挤地铁时遇到穿校服的女孩,背着比书包还大的画板。她在手机备忘录里写:"今天要画梧桐叶落满操场的样子。"车到站的提示音突然响起,她慌忙收起手机,画板边角蹭到我的胳膊,留下一道浅灰的铅笔印。
午休时去楼下便利店,老板娘正对着监控笑。"你看那只流浪猫,"她指给我看,屏幕里三花猫正蹲在货架旁,爪子扒着半盒金枪鱼罐头。"每天这个点来,比打卡还准时。"

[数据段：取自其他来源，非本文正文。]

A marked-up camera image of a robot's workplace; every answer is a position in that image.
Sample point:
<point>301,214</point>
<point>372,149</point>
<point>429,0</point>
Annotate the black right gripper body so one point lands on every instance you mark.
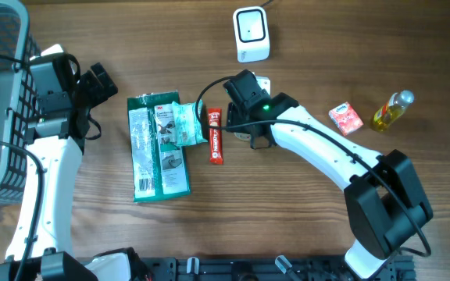
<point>241,127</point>

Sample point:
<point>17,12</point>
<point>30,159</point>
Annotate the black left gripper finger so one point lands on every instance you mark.
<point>104,85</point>
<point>87,86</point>

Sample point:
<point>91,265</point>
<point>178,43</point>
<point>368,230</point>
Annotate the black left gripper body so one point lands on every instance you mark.
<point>83,99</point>

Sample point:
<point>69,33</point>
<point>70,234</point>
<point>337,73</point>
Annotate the red coffee stick sachet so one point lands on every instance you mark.
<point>215,137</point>

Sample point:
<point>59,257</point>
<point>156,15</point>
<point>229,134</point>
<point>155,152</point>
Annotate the teal wet wipes pack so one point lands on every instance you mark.
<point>188,128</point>

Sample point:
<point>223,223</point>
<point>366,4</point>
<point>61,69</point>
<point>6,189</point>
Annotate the green gloves package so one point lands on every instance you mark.
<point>159,165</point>

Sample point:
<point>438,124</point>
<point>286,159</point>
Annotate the red white tissue box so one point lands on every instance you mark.
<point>345,118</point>

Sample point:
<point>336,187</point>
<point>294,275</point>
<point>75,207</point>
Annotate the yellow dish soap bottle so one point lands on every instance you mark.
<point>392,110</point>

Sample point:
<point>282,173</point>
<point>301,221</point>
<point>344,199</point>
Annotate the green lidded small jar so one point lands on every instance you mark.
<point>242,136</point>

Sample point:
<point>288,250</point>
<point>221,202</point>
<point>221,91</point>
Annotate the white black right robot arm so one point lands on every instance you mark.
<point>385,200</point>

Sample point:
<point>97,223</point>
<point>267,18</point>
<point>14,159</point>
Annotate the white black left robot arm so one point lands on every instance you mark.
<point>52,145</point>

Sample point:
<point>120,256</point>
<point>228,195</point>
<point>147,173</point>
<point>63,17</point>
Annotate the white barcode scanner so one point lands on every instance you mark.
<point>251,34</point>

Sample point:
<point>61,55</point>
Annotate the dark grey plastic shopping basket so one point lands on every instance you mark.
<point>17,97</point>

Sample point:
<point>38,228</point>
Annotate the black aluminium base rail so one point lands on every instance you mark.
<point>323,268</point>

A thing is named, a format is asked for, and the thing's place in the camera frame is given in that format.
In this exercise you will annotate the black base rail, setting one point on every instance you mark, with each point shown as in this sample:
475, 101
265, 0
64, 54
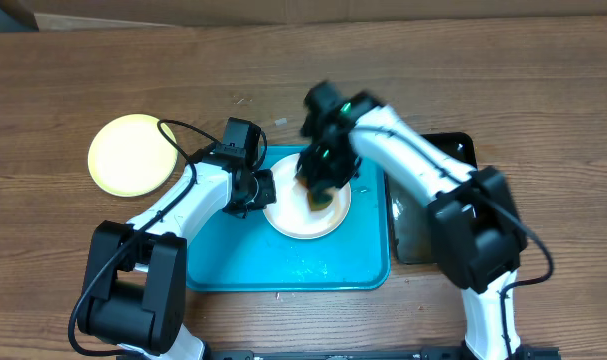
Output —
427, 353

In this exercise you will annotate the teal plastic tray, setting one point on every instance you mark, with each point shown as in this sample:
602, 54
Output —
233, 254

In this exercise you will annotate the white plate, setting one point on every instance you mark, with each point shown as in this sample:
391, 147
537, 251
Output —
292, 214

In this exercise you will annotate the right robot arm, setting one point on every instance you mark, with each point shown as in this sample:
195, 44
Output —
474, 228

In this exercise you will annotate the green yellow sponge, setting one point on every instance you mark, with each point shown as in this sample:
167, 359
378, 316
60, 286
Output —
319, 197

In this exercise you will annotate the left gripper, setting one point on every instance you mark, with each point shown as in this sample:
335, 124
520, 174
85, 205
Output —
269, 194

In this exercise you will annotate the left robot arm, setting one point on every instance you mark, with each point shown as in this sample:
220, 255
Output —
134, 290

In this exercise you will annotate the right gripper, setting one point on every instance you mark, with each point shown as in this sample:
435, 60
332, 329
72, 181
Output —
319, 167

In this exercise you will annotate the black water basin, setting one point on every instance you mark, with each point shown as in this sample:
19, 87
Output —
409, 228

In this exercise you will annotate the yellow-green plate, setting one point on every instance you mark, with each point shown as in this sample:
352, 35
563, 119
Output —
132, 155

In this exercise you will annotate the small white debris piece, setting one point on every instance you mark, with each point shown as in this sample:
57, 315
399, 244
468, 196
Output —
281, 121

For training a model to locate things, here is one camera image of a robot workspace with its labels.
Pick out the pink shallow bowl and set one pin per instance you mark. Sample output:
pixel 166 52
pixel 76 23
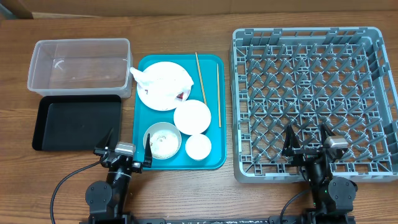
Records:
pixel 192 117

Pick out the grey dishwasher rack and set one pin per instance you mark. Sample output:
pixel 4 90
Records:
pixel 306 77

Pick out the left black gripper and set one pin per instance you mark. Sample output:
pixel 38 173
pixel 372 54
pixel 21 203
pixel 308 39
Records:
pixel 136 167

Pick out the large white plate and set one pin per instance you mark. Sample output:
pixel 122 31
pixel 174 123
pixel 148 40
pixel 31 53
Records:
pixel 161 103

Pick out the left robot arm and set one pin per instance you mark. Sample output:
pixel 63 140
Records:
pixel 106 199

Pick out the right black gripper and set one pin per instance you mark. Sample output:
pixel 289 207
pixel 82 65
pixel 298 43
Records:
pixel 291 149

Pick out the black plastic tray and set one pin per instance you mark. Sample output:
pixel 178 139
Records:
pixel 76 122

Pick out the white napkin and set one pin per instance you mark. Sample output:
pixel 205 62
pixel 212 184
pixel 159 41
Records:
pixel 167 86

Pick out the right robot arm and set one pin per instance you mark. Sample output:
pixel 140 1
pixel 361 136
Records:
pixel 332 196

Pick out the teal serving tray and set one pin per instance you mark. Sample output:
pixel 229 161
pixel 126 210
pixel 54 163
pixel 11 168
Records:
pixel 144 117

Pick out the small white cup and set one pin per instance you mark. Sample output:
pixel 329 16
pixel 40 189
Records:
pixel 198 147

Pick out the clear plastic waste bin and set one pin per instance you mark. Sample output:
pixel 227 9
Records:
pixel 81 67

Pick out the wooden chopstick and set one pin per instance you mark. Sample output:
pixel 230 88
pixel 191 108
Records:
pixel 200 77
pixel 218 94

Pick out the red snack wrapper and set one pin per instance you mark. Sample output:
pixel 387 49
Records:
pixel 180 96

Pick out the grey bowl with rice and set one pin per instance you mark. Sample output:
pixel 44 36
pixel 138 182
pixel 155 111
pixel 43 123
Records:
pixel 164 139

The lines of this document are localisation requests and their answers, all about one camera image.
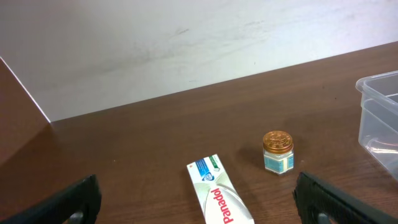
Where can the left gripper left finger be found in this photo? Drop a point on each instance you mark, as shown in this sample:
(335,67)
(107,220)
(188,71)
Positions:
(78,203)

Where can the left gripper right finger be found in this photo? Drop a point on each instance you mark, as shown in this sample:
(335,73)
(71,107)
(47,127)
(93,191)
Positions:
(318,201)

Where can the white Panadol box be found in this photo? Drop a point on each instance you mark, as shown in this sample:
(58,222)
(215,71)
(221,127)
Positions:
(218,199)

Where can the clear plastic container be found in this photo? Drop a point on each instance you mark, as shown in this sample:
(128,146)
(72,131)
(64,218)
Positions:
(378,126)

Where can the gold-lid balm jar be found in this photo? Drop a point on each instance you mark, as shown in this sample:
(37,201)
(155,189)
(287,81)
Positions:
(278,152)

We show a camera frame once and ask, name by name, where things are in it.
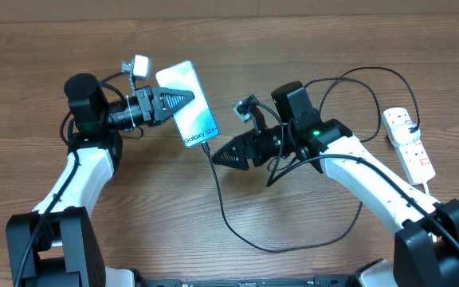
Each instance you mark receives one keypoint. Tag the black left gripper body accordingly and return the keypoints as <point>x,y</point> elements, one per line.
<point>137,104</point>

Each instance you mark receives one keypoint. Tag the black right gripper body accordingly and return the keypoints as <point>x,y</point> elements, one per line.
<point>274,140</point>

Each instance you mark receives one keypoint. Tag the Samsung Galaxy smartphone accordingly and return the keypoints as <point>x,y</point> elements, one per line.
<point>195,122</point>

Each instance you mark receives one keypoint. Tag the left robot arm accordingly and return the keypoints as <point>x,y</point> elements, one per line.
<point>55,244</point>

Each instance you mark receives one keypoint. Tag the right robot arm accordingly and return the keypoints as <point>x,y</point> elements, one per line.
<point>425,231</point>

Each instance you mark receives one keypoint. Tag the white charger adapter plug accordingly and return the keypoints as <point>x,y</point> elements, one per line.
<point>404,134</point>

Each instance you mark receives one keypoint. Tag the white power strip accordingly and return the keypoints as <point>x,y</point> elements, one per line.
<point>413,156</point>

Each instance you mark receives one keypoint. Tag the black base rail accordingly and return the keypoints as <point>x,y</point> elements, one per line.
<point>253,282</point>

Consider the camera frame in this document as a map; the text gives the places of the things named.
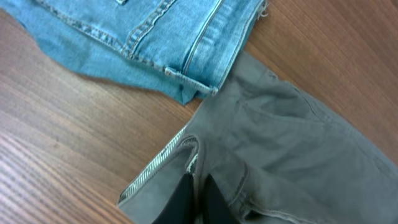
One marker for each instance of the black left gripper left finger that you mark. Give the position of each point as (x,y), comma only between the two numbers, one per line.
(180,208)

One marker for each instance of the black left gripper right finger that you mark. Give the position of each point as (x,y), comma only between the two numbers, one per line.
(215,210)

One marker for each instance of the grey cotton shorts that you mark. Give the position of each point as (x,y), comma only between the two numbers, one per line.
(277,155)

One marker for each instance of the folded blue denim shorts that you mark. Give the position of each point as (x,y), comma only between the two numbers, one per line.
(182,48)

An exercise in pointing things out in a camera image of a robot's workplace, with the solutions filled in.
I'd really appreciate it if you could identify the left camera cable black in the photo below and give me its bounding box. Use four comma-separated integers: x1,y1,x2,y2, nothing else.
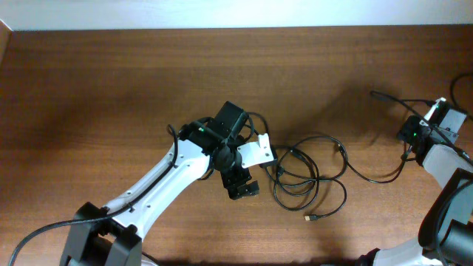
7,110,270,266

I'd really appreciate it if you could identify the black USB cable micro plug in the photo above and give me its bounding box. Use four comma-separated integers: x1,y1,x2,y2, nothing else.
264,135,412,198

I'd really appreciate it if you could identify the black USB cable gold plug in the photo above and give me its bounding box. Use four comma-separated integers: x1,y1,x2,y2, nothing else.
265,145,348,221

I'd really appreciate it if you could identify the camera cable black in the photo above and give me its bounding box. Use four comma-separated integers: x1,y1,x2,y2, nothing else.
7,110,270,266
370,72,473,266

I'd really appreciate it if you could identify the right camera cable black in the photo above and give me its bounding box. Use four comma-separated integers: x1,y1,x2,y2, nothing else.
370,72,473,266

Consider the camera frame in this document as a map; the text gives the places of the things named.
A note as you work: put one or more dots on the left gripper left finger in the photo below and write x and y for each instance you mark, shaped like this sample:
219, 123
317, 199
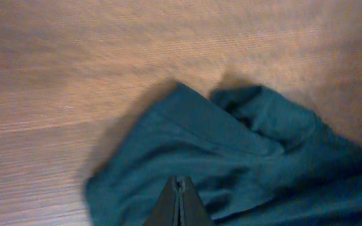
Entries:
165, 211

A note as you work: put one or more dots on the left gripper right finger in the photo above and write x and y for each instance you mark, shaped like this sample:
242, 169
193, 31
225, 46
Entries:
192, 209

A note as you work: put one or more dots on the black t-shirt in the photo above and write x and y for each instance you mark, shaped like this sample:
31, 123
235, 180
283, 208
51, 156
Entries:
254, 157

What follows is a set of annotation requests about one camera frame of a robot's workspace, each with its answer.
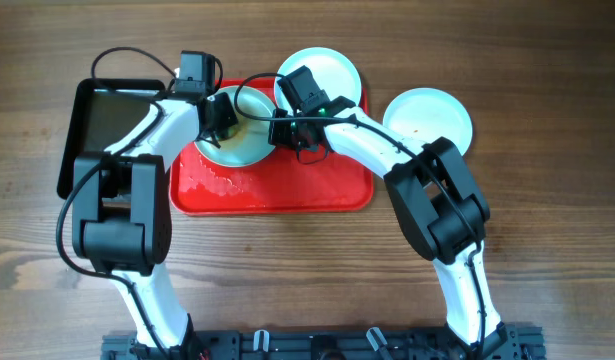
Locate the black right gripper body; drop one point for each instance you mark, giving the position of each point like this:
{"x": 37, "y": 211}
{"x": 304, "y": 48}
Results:
{"x": 287, "y": 133}

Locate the red plastic tray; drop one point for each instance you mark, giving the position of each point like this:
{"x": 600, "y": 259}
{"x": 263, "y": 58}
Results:
{"x": 279, "y": 183}

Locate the white plate top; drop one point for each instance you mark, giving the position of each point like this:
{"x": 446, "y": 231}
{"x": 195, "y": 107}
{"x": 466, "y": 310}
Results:
{"x": 332, "y": 71}

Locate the black water tray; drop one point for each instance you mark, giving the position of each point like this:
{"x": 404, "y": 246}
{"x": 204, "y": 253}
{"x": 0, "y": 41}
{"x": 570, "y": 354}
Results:
{"x": 98, "y": 120}

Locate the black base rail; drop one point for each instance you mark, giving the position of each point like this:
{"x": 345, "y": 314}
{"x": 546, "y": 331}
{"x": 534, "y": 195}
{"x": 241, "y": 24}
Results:
{"x": 508, "y": 342}

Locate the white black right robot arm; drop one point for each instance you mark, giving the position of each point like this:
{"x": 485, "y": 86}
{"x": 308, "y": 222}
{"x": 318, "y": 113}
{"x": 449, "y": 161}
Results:
{"x": 440, "y": 210}

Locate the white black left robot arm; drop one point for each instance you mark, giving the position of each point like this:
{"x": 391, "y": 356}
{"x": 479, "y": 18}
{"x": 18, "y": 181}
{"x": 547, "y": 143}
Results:
{"x": 121, "y": 219}

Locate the green yellow sponge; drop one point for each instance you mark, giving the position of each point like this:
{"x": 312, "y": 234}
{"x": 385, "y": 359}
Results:
{"x": 229, "y": 133}

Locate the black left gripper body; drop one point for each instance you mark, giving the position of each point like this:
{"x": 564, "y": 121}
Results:
{"x": 221, "y": 119}

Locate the white plate bottom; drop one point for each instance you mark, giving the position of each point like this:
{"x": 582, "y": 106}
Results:
{"x": 248, "y": 144}

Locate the white plate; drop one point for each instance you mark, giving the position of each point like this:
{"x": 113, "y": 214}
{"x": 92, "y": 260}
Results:
{"x": 427, "y": 114}
{"x": 332, "y": 71}
{"x": 248, "y": 144}

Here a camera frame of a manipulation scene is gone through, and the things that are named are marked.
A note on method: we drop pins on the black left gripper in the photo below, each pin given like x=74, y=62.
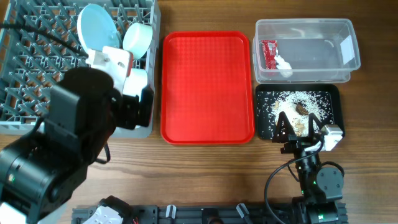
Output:
x=127, y=117

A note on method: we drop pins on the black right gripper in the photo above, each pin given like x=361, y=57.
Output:
x=298, y=144

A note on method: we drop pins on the brown food scraps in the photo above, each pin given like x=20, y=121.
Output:
x=296, y=113

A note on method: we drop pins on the white rice pile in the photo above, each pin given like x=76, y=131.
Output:
x=317, y=102

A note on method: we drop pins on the white tissue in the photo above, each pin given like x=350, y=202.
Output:
x=285, y=67

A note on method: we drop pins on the mint green bowl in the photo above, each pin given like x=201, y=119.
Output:
x=137, y=39

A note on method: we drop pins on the red snack wrapper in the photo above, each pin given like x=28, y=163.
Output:
x=269, y=48

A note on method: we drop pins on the light blue plate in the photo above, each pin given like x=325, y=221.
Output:
x=96, y=29

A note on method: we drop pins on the light blue bowl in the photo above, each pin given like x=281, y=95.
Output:
x=135, y=82

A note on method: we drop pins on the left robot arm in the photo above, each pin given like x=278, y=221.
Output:
x=41, y=169

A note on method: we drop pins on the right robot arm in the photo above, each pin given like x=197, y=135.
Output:
x=321, y=183

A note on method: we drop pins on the black waste tray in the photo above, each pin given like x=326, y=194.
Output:
x=329, y=88

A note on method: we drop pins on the grey dishwasher rack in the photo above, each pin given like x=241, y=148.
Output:
x=31, y=63

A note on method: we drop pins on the clear plastic bin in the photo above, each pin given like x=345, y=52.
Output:
x=319, y=50

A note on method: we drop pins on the red plastic tray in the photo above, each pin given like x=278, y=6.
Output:
x=206, y=88

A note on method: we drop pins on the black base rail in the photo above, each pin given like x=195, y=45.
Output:
x=202, y=214

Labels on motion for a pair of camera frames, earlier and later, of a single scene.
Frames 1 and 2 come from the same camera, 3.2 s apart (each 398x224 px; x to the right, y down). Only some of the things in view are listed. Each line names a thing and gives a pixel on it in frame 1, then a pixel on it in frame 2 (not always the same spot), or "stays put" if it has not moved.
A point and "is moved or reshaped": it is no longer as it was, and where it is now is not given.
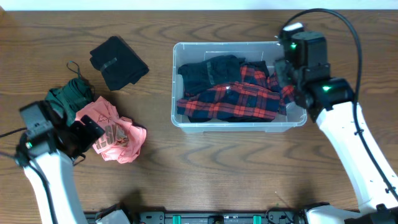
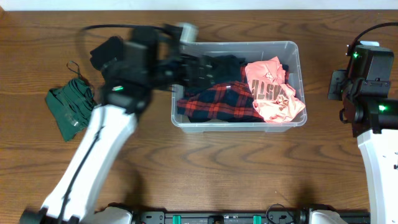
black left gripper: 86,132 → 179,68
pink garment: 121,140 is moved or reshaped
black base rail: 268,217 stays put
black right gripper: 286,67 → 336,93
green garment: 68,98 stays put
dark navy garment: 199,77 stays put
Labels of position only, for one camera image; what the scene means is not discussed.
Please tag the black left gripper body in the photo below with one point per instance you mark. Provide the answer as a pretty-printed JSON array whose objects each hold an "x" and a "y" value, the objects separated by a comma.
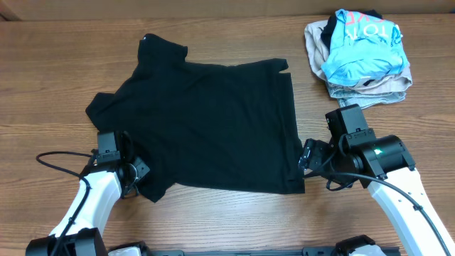
[{"x": 138, "y": 169}]

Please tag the black garment in pile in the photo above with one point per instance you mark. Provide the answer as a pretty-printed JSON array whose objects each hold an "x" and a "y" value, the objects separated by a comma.
[{"x": 328, "y": 30}]

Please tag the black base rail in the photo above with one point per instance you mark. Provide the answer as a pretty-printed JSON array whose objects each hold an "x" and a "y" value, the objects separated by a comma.
[{"x": 305, "y": 251}]

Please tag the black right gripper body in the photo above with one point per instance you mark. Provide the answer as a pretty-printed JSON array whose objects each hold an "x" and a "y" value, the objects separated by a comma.
[{"x": 313, "y": 153}]

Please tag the light blue printed t-shirt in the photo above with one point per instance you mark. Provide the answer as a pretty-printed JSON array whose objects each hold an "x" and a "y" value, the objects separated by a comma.
[{"x": 363, "y": 48}]

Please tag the grey denim folded garment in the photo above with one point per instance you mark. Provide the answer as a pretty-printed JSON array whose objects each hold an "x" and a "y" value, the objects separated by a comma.
[{"x": 346, "y": 97}]

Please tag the beige folded garment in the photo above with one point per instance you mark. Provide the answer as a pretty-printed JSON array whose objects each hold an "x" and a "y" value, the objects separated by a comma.
[{"x": 318, "y": 54}]

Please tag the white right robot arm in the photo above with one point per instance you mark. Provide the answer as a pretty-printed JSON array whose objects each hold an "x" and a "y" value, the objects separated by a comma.
[{"x": 385, "y": 167}]

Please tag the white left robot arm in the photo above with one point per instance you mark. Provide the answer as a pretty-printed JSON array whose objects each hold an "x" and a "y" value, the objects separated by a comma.
[{"x": 111, "y": 173}]

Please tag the black t-shirt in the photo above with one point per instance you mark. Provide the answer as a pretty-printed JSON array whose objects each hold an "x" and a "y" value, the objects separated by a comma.
[{"x": 205, "y": 125}]

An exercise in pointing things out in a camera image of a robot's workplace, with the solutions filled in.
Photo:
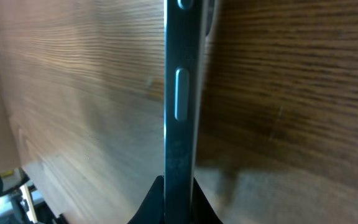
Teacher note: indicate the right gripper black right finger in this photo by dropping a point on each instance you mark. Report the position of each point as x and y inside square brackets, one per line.
[202, 211]

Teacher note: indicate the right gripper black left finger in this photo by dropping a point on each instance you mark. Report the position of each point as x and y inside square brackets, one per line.
[151, 210]

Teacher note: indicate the blue screen smartphone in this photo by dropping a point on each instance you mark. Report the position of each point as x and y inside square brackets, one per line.
[187, 23]

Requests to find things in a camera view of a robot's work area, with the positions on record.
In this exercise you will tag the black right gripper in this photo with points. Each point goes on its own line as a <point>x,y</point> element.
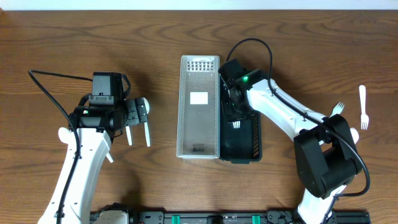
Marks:
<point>229,116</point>

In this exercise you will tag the white plastic fork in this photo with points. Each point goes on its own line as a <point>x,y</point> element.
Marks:
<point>355,135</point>
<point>236,124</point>
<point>364,117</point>

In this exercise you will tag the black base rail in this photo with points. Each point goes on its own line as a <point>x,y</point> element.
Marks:
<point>118,213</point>

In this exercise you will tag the pale blue plastic fork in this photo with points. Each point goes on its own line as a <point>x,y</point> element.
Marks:
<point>337,109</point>

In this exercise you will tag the white plastic spoon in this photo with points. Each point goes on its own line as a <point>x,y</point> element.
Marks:
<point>110,159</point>
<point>128,135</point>
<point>147,133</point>

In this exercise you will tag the black perforated plastic basket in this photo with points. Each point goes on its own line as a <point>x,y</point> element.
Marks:
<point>243,145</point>

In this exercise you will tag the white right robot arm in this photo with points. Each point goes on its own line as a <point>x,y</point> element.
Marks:
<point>326,156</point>

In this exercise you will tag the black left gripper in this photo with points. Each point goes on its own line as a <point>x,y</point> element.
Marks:
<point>133,117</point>

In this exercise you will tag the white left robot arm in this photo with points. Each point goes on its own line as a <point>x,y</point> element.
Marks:
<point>93,124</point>

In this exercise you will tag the clear perforated plastic basket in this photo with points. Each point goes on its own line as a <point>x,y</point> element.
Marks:
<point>198,129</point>

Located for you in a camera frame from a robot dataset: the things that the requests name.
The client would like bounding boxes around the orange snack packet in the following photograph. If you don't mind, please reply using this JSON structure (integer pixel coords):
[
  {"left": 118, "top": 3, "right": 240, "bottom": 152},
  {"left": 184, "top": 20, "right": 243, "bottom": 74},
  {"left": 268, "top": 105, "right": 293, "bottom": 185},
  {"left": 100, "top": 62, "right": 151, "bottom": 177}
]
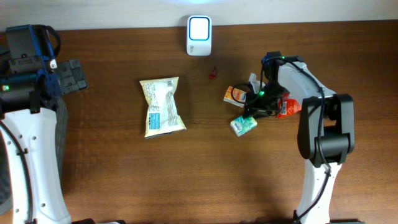
[{"left": 277, "top": 92, "right": 302, "bottom": 119}]

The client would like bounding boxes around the orange tissue pack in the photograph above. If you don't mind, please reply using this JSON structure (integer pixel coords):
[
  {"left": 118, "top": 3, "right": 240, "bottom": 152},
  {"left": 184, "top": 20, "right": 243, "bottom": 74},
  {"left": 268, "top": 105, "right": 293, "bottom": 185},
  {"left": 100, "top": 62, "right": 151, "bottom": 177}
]
[{"left": 223, "top": 86, "right": 246, "bottom": 108}]

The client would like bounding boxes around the teal tissue pack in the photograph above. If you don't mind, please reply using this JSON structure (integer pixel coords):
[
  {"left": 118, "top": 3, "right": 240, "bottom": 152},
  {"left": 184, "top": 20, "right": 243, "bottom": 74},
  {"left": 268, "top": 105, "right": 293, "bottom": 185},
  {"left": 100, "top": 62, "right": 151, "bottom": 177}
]
[{"left": 230, "top": 116, "right": 257, "bottom": 137}]

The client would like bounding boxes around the cream chips bag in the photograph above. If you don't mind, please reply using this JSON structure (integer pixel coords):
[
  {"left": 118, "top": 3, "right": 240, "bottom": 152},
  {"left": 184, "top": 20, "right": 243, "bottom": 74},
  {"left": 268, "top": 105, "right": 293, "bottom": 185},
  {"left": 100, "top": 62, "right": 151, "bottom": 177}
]
[{"left": 139, "top": 77, "right": 186, "bottom": 139}]

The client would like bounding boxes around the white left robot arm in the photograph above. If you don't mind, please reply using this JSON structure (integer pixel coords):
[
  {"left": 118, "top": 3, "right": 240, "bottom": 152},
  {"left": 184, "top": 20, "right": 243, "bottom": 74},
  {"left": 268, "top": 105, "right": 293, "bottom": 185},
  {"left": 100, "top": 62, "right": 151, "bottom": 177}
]
[{"left": 1, "top": 24, "right": 88, "bottom": 223}]

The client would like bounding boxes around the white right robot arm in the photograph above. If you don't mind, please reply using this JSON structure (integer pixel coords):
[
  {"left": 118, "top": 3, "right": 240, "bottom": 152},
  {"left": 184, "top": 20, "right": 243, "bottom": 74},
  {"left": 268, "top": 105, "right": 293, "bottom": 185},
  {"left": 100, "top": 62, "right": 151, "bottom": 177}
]
[{"left": 243, "top": 51, "right": 355, "bottom": 224}]

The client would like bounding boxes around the white barcode scanner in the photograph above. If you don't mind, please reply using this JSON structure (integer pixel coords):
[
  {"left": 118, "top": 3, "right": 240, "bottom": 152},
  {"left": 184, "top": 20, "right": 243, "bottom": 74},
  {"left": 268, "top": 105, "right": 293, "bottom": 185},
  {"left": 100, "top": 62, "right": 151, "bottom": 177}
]
[{"left": 186, "top": 15, "right": 212, "bottom": 57}]

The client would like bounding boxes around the small red wrapper scrap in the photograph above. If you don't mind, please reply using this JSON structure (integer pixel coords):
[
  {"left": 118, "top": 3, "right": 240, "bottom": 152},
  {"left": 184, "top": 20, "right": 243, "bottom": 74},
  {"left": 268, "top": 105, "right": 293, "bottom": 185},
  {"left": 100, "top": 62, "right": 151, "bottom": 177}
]
[{"left": 209, "top": 67, "right": 218, "bottom": 80}]

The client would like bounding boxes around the black camera cable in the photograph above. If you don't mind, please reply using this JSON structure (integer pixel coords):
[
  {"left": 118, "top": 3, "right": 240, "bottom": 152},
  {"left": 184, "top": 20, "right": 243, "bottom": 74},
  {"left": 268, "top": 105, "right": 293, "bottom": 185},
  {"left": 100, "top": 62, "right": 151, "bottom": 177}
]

傍晚加班,窗外忽然下起雨。玻璃上的水珠蜿蜒成河,把对面楼宇的灯光揉成一片模糊的橘黄。同事递来一杯热可可,"据说雨天和巧克力最配。"她的眼镜片上蒙着层水汽,像落了层星星。
回家路上,看见卖烤红薯的大爷正收摊。保温桶里剩下最后一块,被炭火熏得焦黑。"算你五块,"他搓着冻红的手,"这玩意儿就得趁热吃,凉了就没魂了。"
洗完澡躺床上,发现白天蹭到的铅笔印还在袖口。忽然想起小时候,美术课上总爱偷偷在同桌的衣角画小太阳。那时以为生活是幅浓墨重彩的油画,长大才明白,它更像件洗得发白的旧毛衣,针脚里藏着无数细碎的温暖。
原来所谓生活,不过是煎蛋的焦香混着雨气,是流浪猫的罐头和烤红薯的甜,是那些藏在褶皱里,不经意间掉出来的糖。